Gauguin at the Pushkin
The Pushkin Museum of Fine Arts in Moscow is renowned for its impressionist collection but it was the room full of Gauguin’s which knocked me over. Working on a couple of editions of our Tahiti & French Polynesia guidebook has, naturally, given me a taste for Gaugins (although I’ve still got to make it to the Marquesas) and my diary for 9 October notes … There’s one room entirely devoted to Gauguins, 12 of them and all from his prime, I think 11 of the 12 were in French Polynesia. Later I Google to find out where Gauguins are located and although the Orsay in Paris has a much larger number of Gauguins a lot of them are just sketches, early works or not paintings at all. This could well be the best Gauguin collection anywhere … how did the Russians amass all this impressionist art?
Vikings in Canada
In early October I drove right up to the north-west tip of Newfoundland to visit L’Anse aux Meadows the site of the only Viking settlement in North America. It was an exploratory camp from a Greenland base and predates Christopher Colombus’s ‘discovery’ of the new world by around 500 years. It’s one of those historic sites which sends a little shiver down your spine, you feel privileged to be there.
Cosmodrome Museum in Baikonur, Kazakhstan
While we waited for the Soyuz 14 blast off we visited the space museum at the Cosmodrome. It was an interesting little interlude as the Russian cosmonaut, the NASA astronaut and the ‘space tourist’ were strapped into their space capsule atop the launcher. The classic moment of our visit was Charles Simonyi (Microsoft pioneer, born in Hungary, moved to the US) demonstrating an early Russian computer (it looked remarkably like a phone switchboard) to an audience which included Larry Page (Google), Peter Diamandis (the X-Prize) and Sergey Brin (Google).
Souvenirs at the National Maritime Museum in Sydney
I even played a part at one museum exhibition during 2008. Trash & Treasure, an exhibition about the things we bring back from our travels runs at the museum in Darling Harbour, Sydney until 17 May 2009 and I went up to the museum to talk about some of my own favourite travel souvenirs, some of them decidedly trashy.

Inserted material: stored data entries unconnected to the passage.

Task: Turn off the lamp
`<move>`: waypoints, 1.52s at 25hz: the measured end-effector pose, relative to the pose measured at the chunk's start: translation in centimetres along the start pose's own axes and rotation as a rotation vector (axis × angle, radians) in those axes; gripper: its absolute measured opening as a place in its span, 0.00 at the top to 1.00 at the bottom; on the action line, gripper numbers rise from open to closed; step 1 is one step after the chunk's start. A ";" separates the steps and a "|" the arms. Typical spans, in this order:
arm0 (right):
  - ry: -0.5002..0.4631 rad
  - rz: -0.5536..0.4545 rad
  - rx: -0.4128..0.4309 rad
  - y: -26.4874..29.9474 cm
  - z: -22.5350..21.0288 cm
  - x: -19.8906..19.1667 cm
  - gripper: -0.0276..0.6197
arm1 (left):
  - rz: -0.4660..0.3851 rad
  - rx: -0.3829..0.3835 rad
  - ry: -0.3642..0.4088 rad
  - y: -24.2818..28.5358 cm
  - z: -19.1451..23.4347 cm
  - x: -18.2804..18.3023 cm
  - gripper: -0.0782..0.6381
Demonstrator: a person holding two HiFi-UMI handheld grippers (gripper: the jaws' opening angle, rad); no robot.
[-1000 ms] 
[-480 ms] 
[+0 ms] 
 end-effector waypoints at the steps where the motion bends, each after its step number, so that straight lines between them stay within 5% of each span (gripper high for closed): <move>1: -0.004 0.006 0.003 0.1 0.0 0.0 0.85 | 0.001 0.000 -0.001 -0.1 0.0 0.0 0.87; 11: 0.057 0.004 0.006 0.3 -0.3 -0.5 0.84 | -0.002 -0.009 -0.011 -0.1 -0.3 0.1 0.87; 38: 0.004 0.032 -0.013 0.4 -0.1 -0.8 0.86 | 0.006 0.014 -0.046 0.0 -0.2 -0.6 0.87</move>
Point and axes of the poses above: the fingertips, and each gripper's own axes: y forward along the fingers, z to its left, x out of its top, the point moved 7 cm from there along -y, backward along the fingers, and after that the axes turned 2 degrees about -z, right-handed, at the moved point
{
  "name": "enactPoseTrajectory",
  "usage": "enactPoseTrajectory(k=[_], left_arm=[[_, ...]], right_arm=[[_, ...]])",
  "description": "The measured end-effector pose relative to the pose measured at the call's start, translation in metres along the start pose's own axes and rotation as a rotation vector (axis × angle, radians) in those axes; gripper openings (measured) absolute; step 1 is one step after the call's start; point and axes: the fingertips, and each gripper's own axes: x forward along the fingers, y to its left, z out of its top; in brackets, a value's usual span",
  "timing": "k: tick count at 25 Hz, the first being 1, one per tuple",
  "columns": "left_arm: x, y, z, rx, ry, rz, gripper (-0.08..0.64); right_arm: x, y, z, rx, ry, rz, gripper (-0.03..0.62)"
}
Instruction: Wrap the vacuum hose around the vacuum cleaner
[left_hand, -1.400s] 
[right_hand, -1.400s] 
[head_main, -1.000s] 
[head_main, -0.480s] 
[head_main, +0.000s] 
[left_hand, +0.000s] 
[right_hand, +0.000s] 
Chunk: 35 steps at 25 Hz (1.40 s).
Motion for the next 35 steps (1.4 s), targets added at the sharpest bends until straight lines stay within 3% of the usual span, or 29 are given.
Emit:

There was a very interesting exhibit about flying boats at the Museum of Sydney. Maureen and I also spoke at the National Library in Canberra about our Lonely Planet life and while we were there visited the National Museum of Australia where I found an exhibit on the Torres Straits Islands particularly interesting. The Fiona Hall exhibit at Sydney’s Museum of Contemporary Art was another case of stumbling upon something which kno
cked you out.
In London I caught an Ian Fleming and James Bond exhibit at the Imperial War Museum in London – For Your Eyes Only runs until 1 March 2009. The Tasmanian Museum in Hobart has a relatively new permanent exhibit on Antarctica including interesting material on the sub-Antarctic islands and a show of 3D photos (put on your 3D glasses) by Hurley. He really was a busy man! In January 2008 I visited four Victorian country towns for Australia Day – Jeparit, Dimboola, Rainbow and Nhill (where I stayed at the Zero Motel). Jeparit was the birth place of Australian longest running prime minister, Robert Menzies, and the town has a busy museum with a collection of old buildings.
In Taipei I paid the obligatory visit to the National Palace Museum, where the collection would be in the national museum of mainland China, if Chiang Kai-shek and the KMT hadn’t spirited it away to Taiwan as they fled the country. Of course if it had stayed in China it might well have been trashed during the Cultural Revolution.